TASK INSTRUCTIONS:
Using the data beneath this instruction, retype only the lines from the one that contains "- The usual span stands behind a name" down to the one that contains "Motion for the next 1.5", both included, exactly as they appear.

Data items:
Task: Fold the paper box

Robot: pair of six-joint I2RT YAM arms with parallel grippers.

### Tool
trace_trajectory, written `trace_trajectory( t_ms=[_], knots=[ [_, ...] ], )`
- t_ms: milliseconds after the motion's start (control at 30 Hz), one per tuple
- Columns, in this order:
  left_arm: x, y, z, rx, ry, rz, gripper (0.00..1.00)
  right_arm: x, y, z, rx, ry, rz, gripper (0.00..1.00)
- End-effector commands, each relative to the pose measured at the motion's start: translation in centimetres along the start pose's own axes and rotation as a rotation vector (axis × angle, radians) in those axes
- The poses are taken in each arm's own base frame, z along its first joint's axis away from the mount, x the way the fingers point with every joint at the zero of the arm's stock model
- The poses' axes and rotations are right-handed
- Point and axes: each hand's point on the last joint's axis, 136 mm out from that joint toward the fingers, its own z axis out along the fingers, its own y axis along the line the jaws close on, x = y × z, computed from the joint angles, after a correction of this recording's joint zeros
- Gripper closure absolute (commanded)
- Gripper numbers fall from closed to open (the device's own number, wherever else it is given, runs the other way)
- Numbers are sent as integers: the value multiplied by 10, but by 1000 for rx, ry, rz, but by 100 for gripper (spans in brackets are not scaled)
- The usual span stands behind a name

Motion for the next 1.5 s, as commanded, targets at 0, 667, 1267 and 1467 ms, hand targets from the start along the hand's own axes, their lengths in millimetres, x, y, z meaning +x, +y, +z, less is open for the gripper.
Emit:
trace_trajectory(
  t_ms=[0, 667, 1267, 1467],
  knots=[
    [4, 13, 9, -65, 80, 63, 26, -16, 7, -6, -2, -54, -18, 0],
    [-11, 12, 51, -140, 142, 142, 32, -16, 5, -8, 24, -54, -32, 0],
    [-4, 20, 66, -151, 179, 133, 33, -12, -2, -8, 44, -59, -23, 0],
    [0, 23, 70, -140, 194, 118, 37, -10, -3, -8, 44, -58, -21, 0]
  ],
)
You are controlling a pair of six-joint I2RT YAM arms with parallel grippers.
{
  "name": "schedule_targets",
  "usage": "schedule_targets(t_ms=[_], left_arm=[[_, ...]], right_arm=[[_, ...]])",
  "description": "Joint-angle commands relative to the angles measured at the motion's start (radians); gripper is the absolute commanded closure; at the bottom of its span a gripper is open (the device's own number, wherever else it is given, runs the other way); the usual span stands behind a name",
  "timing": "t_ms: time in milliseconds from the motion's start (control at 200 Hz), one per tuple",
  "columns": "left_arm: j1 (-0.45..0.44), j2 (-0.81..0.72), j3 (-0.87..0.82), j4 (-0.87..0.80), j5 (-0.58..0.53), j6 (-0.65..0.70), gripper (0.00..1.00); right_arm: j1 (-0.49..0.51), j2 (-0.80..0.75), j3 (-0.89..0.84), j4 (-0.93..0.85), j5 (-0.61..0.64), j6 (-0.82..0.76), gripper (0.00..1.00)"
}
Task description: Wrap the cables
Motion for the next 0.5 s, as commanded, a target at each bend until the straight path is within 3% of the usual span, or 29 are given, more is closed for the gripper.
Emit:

RESPONSE BOX:
- The usual span stands behind a name

Motion for the next 1.5 s, as commanded, targets at 0, 667, 1267 and 1467 ms, hand targets from the start along the hand's own axes, their lengths in millimetres, x, y, z meaning +x, +y, +z, less is open for the gripper.

Nothing else belongs in the output.